- **Problem statement**:
Print every line below without adding or leaving out a single word.

- **Data segment**:
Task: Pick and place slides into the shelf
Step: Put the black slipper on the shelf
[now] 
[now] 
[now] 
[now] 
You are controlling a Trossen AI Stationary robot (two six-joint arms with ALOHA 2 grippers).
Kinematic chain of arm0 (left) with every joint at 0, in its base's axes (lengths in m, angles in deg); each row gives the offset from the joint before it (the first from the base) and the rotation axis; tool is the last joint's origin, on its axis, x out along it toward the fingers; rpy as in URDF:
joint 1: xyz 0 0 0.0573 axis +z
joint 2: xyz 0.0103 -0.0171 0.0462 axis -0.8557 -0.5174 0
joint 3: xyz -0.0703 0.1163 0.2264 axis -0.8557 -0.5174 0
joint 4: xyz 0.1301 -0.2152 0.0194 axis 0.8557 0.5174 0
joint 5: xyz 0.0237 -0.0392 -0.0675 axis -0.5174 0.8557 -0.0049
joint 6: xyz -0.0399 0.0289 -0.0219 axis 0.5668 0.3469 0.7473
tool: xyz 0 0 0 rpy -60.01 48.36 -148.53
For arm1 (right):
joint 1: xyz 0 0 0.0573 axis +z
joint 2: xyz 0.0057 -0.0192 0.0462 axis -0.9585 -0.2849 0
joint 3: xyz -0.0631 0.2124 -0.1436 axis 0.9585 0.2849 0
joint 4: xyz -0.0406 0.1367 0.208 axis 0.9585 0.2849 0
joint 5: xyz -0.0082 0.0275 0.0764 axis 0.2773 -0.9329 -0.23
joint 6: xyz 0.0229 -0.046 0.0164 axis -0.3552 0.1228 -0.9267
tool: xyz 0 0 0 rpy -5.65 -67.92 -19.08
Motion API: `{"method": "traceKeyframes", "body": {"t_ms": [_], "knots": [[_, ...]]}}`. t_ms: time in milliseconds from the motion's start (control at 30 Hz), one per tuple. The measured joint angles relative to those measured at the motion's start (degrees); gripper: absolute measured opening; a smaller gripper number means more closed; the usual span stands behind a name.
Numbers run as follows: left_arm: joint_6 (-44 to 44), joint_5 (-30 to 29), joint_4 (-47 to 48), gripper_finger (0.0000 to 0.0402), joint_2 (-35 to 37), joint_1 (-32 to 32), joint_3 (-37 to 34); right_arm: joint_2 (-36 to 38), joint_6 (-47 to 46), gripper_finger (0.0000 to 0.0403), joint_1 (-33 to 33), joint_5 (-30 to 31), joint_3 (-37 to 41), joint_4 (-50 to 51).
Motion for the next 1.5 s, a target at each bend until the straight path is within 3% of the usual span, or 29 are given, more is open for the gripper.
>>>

- **Task output**:
Task: Pick and place slides into the shelf
Step: Put the black slipper on the shelf
[now] 
[now] 
[now] 
[now] 
You are controlling a Trossen AI Stationary robot (two six-joint arms with ALOHA 2 grippers).
Kinematic chain of arm0 (left) with every joint at 0, in its base's axes (lengths in m, angles in deg); each row gives the offset from the joint before it (the first from the base) and the rotation axis; tool is the last joint's origin, on its axis, x out along it toward the fingers; rpy as in URDF:
joint 1: xyz 0 0 0.0573 axis +z
joint 2: xyz 0.0103 -0.0171 0.0462 axis -0.8557 -0.5174 0
joint 3: xyz -0.0703 0.1163 0.2264 axis -0.8557 -0.5174 0
joint 4: xyz 0.1301 -0.2152 0.0194 axis 0.8557 0.5174 0
joint 5: xyz 0.0237 -0.0392 -0.0675 axis -0.5174 0.8557 -0.0049
joint 6: xyz -0.0399 0.0289 -0.0219 axis 0.5668 0.3469 0.7473
tool: xyz 0 0 0 rpy -60.01 48.36 -148.53
For arm1 (right):
joint 1: xyz 0 0 0.0573 axis +z
joint 2: xyz 0.0057 -0.0192 0.0462 axis -0.9585 -0.2849 0
joint 3: xyz -0.0631 0.2124 -0.1436 axis 0.9585 0.2849 0
joint 4: xyz -0.0406 0.1367 0.208 axis 0.9585 0.2849 0
joint 5: xyz -0.0082 0.0275 0.0764 axis 0.2773 -0.9329 -0.23
joint 6: xyz 0.0229 -0.046 0.0164 axis -0.3552 0.1228 -0.9267
tool: xyz 0 0 0 rpy -5.65 -67.92 -19.08
Motion API: `{"method": "traceKeyframes", "body": {"t_ms": [_], "knots": [[_, ...]]}}`. t_ms: time in milliseconds from the motion's start (control at 30 Hz), one per tuple. The measured joint angles relative to those measured at the motion's start (degrees); gripper: absolute measured opening; a smaller gripper number means more closed; the usual span stands behind a name.
Numbers run as follows: left_arm: joint_6 (-44 to 44), joint_5 (-30 to 29), joint_4 (-47 to 48), gripper_finger (0.0000 to 0.0402), joint_2 (-35 to 37), joint_1 (-32 to 32), joint_3 (-37 to 34); right_arm: joint_2 (-36 to 38), joint_6 (-47 to 46), gripper_finger (0.0000 to 0.0403), joint_1 (-33 to 33), joint_5 (-30 to 31), joint_3 (-37 to 41), joint_4 (-50 to 51).
Motion for the next 1.5 s, a target at each bend until the straight path is within 3% of the usual span, or 29 are given, more is open for the gripper.
>>>

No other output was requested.